I nodded. Clearly there was something sinister at work. My companion peered out of the hansom’s window.
“It would appear that Mrs. Wynter has brought us a case that goes far deeper than I originally believed. Something happened to her son, either aboard the Dido or before he left South Africa, and
the government is hiding the truth.” I couldn’t argue with that implacable logic. “It is our duty to expose that truth, Watson.” I couldn’t argue with that sentiment, either.
Three
Rearranging the Attic
At Holmes’s request, I did a thorough examination of The London Gazette to ascertain if any mention of young Wynter were made in its pages. I scanned the issues from November 1880 until the Dido’s return the previous month for mention of anyone named Wynter or an approximation of that spelling, as one could not trust the veracity of many a newsman’s word these days. There was no one who came close.

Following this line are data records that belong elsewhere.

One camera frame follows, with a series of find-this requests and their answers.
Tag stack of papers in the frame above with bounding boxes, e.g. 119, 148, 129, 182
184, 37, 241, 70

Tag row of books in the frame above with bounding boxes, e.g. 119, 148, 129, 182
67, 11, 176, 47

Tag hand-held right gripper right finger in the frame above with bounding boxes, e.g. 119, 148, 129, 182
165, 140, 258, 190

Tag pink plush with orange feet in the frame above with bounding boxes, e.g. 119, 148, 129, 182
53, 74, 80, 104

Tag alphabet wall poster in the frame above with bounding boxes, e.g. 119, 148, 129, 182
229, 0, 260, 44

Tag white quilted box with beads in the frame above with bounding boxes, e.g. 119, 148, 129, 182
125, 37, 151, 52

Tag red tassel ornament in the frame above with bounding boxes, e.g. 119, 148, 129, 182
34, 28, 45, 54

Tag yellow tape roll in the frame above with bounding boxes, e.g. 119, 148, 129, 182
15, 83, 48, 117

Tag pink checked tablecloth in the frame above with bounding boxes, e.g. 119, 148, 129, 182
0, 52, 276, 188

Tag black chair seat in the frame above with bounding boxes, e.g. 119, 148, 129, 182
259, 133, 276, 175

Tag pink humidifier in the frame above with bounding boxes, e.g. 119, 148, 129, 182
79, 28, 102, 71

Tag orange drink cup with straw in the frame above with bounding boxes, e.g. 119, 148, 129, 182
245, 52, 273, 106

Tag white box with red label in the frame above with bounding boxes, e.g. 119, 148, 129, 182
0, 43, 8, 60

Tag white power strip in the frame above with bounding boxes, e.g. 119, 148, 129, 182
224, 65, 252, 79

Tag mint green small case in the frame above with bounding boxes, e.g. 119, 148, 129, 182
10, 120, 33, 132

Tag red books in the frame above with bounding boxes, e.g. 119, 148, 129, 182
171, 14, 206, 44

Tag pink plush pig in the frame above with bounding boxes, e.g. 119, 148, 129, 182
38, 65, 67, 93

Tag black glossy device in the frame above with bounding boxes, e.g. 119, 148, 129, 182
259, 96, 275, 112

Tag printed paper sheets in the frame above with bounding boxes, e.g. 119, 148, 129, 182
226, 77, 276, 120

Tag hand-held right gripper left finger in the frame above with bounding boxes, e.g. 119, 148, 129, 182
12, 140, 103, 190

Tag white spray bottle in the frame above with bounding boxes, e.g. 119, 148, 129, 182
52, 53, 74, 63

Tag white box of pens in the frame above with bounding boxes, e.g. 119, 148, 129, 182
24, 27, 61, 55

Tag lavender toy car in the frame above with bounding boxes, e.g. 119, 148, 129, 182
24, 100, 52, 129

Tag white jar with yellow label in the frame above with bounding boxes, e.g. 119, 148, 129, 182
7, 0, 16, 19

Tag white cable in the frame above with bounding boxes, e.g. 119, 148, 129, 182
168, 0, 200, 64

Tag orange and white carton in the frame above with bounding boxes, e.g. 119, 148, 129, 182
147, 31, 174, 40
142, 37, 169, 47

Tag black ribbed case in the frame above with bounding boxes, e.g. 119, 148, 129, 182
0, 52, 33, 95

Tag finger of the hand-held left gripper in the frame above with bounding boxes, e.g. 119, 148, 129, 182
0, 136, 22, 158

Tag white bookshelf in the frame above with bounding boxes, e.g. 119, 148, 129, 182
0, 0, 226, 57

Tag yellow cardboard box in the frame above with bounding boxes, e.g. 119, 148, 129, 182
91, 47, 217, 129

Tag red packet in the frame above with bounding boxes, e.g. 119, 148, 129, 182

Once that proved fruitless, I spoke to several doctors I knew and found one with an acquaintance who worked for the Royal Navy Medical Service. For the price of a pint I was introduced to Dr. Bartholomew Newkirk, a man of thirty, who I soon discovered loved to tell a bawdy joke rather than relive the horrors of war. I made casual mention of Norbert Wynter, but there was not even a flicker of recognition. He did allow that there were over eighteen thousand men serving in the navy and he could not be expected to know all their names. Still, Newkirk offered to seek out Wynter’s medical file to help determine if there was a health reason for his disappearance.
My endeavours proved remarkably time consuming, and yet the spectre of Wynter consumed my thoughts throughout, making me realise I knew nothing about the man beyond what his mother had told Holmes and me. That was something that needed rectifying and I hoped to gain a more objective view once Newkirk obtained the man’s medical file. During this time I had absolutely no knowledge of Holmes’s activities, but I had no worries about his wellbeing.
I should have worried.
* * *
I turned on the corner making my way to 221B where I anticipated meeting with Holmes and ascertaining what he had accomplished to date. Instead, two buildings away from our door, a pair of rough hands grabbed me seemingly out of nowhere. I found my arms restrained from behind and with a tremendous force, I was dragged into the narrow space between buildings, too small to be properly called an alley. The powerful arms held tight despite my struggles and I attempted to plant my heel into the first available shin, but a second figure appeared, blocking the opening and casting a shadow. He was a big fellow and appeared most menacing.